[Stored entries]

....................

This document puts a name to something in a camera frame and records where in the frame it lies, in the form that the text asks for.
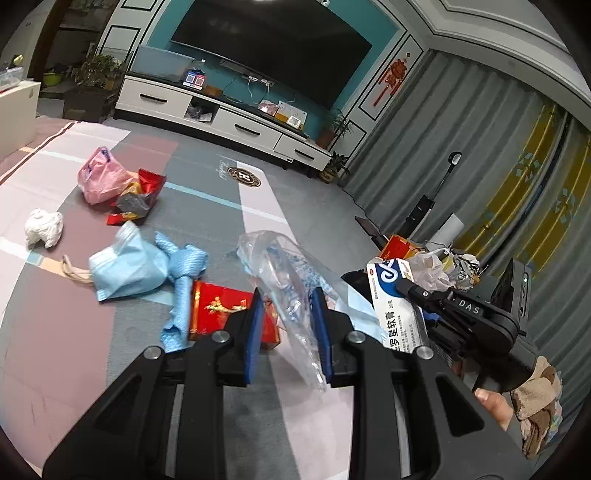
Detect person's right hand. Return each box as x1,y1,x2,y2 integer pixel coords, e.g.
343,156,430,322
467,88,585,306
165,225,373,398
473,390,514,433

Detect white television cabinet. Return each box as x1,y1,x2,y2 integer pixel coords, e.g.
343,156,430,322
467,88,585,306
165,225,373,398
115,74,332,176

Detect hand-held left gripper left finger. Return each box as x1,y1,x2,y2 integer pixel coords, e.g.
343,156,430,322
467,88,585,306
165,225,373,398
41,288,266,480

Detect light blue striped wrapper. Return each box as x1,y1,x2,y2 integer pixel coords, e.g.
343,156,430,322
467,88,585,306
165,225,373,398
154,231,208,354

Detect pink plastic bag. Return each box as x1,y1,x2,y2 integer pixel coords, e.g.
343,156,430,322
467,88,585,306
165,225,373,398
78,147,134,206

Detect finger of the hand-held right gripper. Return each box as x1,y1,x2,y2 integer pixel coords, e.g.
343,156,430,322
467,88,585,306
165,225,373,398
425,314,467,356
396,281,459,315

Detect blue face mask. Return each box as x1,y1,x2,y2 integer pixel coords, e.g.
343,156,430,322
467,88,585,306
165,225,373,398
61,220,171,303

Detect bushy green plants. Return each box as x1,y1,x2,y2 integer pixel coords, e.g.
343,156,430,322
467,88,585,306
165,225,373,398
76,53,123,90

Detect dark flat board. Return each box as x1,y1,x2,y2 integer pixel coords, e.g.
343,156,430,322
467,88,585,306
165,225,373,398
355,215,389,245

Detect large black television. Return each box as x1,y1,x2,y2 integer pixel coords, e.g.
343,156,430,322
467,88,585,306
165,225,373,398
170,0,374,110

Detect black planter stand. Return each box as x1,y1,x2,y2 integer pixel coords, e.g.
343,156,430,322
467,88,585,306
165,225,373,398
62,88,116,123

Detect potted plant in orange pot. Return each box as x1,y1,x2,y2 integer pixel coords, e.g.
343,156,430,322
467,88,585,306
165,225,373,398
316,108,354,149

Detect clear plastic bag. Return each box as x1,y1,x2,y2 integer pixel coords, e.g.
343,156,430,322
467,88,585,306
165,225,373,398
236,230,384,393

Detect red snack wrapper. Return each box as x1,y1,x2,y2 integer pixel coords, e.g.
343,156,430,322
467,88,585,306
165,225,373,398
107,168,166,227

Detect grey translucent box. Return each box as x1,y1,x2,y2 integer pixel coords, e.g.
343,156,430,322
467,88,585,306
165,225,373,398
130,45,195,84

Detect black bucket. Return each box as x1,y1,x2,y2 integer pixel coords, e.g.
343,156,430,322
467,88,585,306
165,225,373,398
341,270,372,301

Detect small potted floor plant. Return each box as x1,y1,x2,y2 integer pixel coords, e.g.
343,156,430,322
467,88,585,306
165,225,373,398
320,151,352,184

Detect black white patterned bag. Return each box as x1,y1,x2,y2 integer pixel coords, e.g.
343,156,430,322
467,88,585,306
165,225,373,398
445,251,481,289

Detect red cigarette box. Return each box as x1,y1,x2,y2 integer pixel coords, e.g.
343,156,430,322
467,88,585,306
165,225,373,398
188,280,281,352

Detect white cabinet box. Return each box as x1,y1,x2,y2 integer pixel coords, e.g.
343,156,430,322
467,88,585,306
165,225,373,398
0,79,40,162

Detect white plastic bag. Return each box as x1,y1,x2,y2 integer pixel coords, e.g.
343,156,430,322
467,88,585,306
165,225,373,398
406,248,455,291

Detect white medicine box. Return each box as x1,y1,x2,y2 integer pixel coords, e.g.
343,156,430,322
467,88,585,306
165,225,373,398
366,257,432,354

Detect grey curtain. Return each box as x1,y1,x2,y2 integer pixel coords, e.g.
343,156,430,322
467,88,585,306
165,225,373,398
344,46,591,416

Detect white crumpled tissue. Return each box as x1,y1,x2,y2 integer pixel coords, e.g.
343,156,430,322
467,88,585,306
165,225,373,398
24,209,64,250

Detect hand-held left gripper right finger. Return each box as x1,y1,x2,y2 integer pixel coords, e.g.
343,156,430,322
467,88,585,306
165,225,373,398
310,287,534,480

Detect clear plastic organizer box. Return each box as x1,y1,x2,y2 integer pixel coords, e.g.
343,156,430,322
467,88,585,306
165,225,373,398
0,65,24,90

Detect upright vacuum cleaner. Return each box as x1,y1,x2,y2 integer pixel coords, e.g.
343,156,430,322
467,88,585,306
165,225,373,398
404,151,463,232

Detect yellow patterned curtain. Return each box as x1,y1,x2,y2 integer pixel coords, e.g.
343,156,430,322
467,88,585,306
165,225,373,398
452,104,591,296

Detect red knot decoration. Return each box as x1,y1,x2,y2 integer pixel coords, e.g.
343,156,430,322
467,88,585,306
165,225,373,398
372,51,411,109

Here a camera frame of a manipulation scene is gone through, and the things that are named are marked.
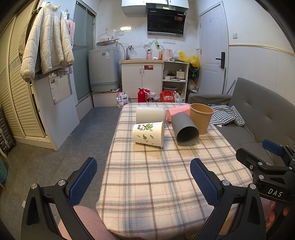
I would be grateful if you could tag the black folding rack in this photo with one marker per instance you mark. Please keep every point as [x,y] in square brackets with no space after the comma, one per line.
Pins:
[5,136]

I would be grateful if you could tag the white open shelf unit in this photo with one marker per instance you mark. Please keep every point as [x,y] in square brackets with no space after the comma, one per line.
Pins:
[186,78]

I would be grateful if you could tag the louvered wardrobe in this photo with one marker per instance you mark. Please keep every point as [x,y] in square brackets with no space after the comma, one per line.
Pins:
[11,92]

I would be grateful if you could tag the clear plastic bag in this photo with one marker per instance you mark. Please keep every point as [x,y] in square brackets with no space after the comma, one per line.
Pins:
[179,97]

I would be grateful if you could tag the brown paper cup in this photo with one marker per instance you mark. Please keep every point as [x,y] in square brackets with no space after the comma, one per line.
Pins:
[201,118]

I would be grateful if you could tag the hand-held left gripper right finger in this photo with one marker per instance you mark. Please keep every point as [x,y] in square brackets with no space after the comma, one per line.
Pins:
[204,184]

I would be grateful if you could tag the grey washing machine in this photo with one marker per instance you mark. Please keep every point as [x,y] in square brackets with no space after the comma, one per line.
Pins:
[103,67]

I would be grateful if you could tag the white light switch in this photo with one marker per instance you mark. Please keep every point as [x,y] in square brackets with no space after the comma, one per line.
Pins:
[234,35]

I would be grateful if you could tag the glass shower door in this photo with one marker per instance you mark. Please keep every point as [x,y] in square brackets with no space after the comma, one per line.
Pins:
[83,34]

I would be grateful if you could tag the cartoon print bag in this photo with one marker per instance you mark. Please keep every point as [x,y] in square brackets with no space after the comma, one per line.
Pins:
[152,97]

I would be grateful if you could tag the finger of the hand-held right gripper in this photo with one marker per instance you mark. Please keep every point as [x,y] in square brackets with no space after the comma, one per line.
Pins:
[273,145]
[250,159]

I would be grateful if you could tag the white floral print cup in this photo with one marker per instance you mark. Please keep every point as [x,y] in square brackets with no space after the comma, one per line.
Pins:
[148,133]

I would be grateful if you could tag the grey wash basin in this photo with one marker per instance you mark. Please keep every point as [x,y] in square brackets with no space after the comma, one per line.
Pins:
[106,43]

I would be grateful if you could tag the white quilted jacket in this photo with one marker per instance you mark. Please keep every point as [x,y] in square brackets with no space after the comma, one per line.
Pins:
[46,41]

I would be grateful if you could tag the orange bottle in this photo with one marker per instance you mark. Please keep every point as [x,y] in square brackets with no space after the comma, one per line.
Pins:
[160,55]

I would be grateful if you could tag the white wall socket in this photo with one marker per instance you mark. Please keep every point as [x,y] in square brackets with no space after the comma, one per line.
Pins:
[119,33]

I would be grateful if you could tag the green power strip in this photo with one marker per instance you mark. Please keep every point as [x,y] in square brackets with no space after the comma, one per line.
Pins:
[157,43]

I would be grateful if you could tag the green checkered cloth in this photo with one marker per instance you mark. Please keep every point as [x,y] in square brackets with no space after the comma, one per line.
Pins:
[227,115]

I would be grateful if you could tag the person's pink trouser leg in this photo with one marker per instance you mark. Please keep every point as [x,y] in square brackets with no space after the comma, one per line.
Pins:
[87,221]

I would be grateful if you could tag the red gift bag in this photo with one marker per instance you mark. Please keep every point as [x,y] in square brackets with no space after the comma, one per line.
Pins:
[167,97]

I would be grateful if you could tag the white washing machine platform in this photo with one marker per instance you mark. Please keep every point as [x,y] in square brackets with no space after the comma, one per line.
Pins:
[103,99]

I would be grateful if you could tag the white wall cabinet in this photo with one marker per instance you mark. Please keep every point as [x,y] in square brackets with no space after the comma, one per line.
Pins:
[133,5]

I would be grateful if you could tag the grey plastic cup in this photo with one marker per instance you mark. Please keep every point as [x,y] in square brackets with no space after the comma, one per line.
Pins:
[184,130]

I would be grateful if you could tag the person's right hand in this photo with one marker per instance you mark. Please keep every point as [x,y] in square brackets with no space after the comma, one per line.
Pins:
[272,212]

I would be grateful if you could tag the grey bowl basin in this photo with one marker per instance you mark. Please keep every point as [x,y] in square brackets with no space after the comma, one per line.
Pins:
[169,88]

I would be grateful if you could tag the plain white cup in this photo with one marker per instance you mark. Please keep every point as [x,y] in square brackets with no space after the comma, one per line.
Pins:
[149,114]

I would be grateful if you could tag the black range hood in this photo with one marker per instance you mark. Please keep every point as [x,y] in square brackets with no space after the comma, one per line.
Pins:
[166,20]

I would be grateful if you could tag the pink box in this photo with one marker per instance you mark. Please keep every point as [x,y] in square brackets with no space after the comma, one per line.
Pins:
[178,111]

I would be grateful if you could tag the white electric kettle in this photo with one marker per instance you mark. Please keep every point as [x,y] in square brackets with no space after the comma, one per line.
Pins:
[166,55]

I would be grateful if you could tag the plaid tablecloth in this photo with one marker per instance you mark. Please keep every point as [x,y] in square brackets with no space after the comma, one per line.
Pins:
[149,175]

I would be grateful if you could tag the teal basket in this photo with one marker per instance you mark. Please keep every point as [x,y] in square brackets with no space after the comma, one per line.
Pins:
[2,170]

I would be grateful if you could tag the white board panel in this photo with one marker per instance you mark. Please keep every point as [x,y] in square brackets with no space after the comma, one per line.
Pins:
[60,110]

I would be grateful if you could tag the white printed packet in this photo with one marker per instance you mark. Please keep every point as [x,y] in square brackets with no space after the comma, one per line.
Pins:
[122,99]

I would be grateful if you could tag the wall outlet row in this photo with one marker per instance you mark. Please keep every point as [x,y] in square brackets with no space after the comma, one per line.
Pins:
[168,41]

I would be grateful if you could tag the grey sofa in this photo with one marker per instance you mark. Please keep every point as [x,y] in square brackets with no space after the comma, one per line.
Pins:
[250,108]

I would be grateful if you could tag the pink bottle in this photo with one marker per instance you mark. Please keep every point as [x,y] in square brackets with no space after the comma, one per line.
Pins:
[149,55]

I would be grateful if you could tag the white sink cabinet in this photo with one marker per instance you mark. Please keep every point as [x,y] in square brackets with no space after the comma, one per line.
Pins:
[140,78]

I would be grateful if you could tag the pink hanging garment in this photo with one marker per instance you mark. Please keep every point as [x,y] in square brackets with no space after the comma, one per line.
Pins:
[71,30]

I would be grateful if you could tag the red thermos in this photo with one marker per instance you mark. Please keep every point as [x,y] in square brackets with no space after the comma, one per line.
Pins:
[141,95]

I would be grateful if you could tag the yellow plastic bag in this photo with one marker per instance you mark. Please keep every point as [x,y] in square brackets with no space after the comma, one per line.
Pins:
[190,58]

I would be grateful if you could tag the green plant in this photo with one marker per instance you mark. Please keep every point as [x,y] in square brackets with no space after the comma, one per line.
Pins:
[194,72]

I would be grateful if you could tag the white door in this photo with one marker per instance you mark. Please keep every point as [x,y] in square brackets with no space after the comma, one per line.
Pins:
[212,46]

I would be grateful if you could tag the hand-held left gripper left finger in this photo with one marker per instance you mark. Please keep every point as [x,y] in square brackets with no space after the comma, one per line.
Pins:
[83,180]

....................

▶ **TASK OBJECTIVE**: In the records, find every line that has the string "wall" and copy it.

▶ **TASK SOLUTION**:
I would be grateful if you could tag the white wall socket in this photo with one marker per instance you mark. Please keep every point as [x,y] in square brackets with no space after the comma, one per line.
I would be grateful if you could tag the white wall cabinet in this photo with one marker per instance you mark. Please keep every point as [x,y] in square brackets with no space after the comma, one per line.
I would be grateful if you could tag the wall outlet row in this photo with one marker per instance you mark. Please keep every point as [x,y] in square brackets with no space after the comma, one per line.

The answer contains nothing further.